Task brief: Every line holding "annotation" should be copied from the records below.

Listed records:
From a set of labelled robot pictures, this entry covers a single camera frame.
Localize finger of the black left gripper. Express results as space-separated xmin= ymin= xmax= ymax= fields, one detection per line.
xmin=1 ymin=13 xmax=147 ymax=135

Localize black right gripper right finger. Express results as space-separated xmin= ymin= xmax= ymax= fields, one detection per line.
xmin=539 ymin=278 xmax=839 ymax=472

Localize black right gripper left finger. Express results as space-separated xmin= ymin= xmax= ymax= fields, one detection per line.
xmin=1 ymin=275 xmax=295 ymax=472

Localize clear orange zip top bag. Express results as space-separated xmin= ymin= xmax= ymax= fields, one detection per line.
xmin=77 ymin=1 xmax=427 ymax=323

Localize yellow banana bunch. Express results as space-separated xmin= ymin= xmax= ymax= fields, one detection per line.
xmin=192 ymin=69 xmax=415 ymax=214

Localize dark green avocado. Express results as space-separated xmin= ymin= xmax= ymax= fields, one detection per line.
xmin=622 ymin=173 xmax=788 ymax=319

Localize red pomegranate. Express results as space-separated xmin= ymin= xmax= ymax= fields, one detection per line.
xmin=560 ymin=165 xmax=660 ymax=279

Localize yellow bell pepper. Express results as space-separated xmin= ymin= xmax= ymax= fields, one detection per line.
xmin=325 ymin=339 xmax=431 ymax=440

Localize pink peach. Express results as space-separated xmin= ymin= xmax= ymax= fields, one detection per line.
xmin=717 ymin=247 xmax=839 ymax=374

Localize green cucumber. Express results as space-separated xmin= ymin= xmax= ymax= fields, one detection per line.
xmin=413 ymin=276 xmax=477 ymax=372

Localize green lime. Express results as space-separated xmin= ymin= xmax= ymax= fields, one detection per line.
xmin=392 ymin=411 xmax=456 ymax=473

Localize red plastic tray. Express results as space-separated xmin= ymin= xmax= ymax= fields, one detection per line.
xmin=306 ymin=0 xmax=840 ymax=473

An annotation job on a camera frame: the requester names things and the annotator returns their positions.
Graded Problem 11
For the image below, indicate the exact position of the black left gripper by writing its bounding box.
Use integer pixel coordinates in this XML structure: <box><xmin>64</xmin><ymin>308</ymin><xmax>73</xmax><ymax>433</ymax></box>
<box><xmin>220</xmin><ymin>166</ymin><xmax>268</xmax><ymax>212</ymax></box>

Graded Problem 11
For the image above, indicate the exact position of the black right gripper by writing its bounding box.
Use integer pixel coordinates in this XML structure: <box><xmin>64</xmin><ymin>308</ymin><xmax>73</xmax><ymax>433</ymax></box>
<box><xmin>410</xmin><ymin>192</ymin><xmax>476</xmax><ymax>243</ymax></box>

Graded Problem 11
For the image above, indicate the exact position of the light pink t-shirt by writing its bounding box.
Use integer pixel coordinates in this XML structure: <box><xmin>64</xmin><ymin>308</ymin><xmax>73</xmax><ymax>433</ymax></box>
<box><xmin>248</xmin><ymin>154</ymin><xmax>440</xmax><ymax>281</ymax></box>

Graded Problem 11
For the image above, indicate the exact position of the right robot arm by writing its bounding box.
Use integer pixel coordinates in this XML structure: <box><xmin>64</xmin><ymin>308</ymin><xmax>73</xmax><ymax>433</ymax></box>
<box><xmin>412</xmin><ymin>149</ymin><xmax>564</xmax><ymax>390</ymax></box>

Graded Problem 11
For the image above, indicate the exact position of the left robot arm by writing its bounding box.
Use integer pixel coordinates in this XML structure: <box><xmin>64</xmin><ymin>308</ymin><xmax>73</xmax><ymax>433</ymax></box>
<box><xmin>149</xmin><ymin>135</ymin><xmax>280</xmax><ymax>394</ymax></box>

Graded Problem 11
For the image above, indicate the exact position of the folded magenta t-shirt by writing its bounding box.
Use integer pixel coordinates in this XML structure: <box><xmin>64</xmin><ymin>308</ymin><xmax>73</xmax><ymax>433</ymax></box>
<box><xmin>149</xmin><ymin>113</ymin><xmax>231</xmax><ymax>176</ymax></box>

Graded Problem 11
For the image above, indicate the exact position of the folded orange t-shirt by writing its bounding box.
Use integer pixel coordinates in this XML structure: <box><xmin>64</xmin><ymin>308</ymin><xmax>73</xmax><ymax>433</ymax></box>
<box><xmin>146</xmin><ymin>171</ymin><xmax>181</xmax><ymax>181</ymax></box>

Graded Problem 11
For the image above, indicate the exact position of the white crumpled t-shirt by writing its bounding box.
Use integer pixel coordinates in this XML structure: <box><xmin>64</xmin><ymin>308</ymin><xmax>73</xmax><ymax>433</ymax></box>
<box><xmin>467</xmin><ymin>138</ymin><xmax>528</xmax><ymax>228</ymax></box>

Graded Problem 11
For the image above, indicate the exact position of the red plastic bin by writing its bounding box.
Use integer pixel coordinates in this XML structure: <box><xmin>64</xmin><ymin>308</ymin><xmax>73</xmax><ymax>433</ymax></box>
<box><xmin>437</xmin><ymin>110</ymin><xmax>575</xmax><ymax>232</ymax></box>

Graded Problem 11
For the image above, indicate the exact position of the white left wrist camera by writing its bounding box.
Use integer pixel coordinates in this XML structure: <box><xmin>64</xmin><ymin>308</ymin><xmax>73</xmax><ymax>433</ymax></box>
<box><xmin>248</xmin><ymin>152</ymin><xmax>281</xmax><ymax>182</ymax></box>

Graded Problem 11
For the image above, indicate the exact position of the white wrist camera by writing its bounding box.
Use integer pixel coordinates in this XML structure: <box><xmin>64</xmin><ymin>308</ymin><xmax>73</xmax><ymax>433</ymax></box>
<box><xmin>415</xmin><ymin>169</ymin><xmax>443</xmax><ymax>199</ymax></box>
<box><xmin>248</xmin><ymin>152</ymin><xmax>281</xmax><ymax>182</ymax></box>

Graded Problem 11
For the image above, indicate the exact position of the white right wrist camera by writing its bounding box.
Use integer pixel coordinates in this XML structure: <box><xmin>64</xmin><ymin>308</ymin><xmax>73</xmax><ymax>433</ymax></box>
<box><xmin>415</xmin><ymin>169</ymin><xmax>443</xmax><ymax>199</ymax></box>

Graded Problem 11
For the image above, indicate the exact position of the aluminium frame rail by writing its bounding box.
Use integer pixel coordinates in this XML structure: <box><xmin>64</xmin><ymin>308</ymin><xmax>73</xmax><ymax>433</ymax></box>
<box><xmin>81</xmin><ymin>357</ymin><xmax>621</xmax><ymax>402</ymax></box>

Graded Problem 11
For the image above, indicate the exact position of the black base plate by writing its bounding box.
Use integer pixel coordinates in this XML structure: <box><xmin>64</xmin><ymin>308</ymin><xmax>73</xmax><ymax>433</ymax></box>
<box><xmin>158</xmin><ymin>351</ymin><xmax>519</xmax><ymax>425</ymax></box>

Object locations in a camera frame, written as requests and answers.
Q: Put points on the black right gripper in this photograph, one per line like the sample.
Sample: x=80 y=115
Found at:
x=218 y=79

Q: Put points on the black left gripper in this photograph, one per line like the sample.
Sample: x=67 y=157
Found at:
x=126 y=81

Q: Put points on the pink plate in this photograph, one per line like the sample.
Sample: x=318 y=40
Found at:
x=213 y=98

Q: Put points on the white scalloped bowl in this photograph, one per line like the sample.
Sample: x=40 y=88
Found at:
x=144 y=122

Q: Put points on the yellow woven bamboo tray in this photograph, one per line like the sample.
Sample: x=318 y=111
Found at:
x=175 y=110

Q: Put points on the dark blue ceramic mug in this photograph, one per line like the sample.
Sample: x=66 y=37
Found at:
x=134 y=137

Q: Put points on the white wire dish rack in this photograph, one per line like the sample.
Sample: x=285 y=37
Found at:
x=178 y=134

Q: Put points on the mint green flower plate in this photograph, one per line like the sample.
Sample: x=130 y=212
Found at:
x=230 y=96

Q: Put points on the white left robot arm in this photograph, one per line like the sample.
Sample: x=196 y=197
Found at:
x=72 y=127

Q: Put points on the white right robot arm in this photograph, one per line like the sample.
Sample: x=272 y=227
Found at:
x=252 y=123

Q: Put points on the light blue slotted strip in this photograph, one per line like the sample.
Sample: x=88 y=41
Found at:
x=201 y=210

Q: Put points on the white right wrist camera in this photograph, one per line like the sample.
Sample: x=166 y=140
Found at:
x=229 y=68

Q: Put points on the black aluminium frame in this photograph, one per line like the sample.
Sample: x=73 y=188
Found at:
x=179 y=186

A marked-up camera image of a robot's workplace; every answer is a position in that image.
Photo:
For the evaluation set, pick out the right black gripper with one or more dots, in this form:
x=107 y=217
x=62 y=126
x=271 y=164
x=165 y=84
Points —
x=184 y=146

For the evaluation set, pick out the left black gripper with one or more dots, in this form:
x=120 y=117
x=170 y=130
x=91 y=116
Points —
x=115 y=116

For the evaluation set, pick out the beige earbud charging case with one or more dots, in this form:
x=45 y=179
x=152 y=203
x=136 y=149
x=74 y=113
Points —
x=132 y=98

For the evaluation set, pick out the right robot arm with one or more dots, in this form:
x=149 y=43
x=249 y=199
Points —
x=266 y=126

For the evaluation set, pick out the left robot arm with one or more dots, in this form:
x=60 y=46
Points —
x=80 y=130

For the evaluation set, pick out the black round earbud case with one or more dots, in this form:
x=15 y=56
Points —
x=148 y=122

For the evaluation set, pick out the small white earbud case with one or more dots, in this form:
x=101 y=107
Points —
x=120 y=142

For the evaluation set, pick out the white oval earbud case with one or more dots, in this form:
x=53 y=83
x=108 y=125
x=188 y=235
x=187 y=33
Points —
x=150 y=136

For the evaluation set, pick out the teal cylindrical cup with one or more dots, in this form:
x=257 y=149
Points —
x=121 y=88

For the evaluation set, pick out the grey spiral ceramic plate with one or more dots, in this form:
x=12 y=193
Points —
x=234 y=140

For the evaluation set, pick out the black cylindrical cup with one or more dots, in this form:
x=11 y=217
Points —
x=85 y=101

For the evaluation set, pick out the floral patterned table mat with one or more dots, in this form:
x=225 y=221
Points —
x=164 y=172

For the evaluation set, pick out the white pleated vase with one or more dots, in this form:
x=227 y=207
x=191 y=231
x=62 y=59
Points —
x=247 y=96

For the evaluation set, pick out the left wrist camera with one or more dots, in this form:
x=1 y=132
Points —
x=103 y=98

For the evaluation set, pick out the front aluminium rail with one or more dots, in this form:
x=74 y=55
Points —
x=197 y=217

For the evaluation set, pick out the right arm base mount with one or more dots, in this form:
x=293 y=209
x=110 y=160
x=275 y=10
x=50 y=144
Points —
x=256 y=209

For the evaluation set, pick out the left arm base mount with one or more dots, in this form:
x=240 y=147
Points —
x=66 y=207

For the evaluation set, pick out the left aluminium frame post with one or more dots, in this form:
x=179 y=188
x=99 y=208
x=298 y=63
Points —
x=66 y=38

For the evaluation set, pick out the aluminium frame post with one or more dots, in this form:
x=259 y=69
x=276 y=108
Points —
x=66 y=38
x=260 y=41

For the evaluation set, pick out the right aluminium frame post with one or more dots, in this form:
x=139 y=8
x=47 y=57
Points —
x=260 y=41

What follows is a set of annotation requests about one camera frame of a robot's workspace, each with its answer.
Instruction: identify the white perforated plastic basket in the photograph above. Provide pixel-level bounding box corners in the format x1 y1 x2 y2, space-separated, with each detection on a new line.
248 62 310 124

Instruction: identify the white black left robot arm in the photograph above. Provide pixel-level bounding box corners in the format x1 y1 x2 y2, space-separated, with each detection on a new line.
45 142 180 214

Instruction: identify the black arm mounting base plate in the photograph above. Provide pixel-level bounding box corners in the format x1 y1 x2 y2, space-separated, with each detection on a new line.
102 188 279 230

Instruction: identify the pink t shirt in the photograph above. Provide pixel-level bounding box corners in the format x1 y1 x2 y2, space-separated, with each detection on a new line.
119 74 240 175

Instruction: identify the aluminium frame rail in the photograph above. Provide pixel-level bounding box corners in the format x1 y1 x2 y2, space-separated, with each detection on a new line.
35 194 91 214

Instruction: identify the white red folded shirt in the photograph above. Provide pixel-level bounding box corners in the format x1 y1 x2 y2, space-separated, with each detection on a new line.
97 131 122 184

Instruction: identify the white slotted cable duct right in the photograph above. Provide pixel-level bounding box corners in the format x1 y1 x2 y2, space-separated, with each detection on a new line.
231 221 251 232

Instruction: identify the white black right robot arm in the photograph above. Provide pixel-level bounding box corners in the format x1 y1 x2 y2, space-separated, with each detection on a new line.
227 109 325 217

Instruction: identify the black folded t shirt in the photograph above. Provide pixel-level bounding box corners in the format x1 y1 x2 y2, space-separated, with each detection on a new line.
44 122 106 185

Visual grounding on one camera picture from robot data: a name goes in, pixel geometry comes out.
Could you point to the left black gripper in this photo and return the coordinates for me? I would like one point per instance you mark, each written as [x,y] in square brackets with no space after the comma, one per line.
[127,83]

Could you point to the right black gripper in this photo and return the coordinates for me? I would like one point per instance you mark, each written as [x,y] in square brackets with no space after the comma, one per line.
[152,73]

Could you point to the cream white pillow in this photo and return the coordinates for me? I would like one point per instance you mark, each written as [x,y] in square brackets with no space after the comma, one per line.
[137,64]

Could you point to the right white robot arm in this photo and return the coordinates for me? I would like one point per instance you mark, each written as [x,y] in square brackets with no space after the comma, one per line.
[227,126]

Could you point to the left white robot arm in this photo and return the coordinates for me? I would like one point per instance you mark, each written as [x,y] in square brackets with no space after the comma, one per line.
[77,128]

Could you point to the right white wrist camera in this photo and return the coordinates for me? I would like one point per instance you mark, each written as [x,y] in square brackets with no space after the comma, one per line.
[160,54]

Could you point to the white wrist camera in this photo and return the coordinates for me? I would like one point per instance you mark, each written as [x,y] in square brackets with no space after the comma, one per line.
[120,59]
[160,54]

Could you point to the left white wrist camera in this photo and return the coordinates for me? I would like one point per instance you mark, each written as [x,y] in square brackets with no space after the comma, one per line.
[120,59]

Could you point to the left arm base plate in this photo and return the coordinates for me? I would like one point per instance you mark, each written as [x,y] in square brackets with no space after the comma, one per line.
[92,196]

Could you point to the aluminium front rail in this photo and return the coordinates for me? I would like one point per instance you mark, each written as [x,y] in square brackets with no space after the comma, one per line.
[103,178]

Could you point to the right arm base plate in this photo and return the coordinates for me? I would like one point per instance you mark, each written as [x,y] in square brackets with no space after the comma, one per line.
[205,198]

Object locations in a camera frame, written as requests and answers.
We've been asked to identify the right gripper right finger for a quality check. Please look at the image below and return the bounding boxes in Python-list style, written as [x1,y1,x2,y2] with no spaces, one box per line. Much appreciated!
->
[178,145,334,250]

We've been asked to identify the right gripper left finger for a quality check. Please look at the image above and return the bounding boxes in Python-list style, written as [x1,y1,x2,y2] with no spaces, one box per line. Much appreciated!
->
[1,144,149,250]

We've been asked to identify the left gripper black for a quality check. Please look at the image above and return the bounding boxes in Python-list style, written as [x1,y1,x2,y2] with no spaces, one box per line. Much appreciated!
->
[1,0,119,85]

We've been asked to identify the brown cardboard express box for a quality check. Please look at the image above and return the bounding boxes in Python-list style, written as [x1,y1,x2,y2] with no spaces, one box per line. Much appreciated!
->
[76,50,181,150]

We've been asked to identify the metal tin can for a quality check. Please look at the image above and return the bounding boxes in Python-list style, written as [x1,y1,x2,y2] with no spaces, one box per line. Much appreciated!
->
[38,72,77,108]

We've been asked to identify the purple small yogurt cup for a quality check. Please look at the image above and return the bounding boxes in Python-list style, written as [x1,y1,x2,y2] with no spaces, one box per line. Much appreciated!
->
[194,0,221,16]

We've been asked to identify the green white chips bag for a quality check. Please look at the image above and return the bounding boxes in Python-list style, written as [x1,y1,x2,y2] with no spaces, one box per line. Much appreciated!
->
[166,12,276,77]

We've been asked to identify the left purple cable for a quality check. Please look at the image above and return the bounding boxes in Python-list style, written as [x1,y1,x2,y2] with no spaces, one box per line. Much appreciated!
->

Result of the exercise:
An annotation job on a camera frame: the requester names things and the annotator returns their positions.
What follows is a set of annotation requests about one camera frame of a robot's workspace, each with its answer.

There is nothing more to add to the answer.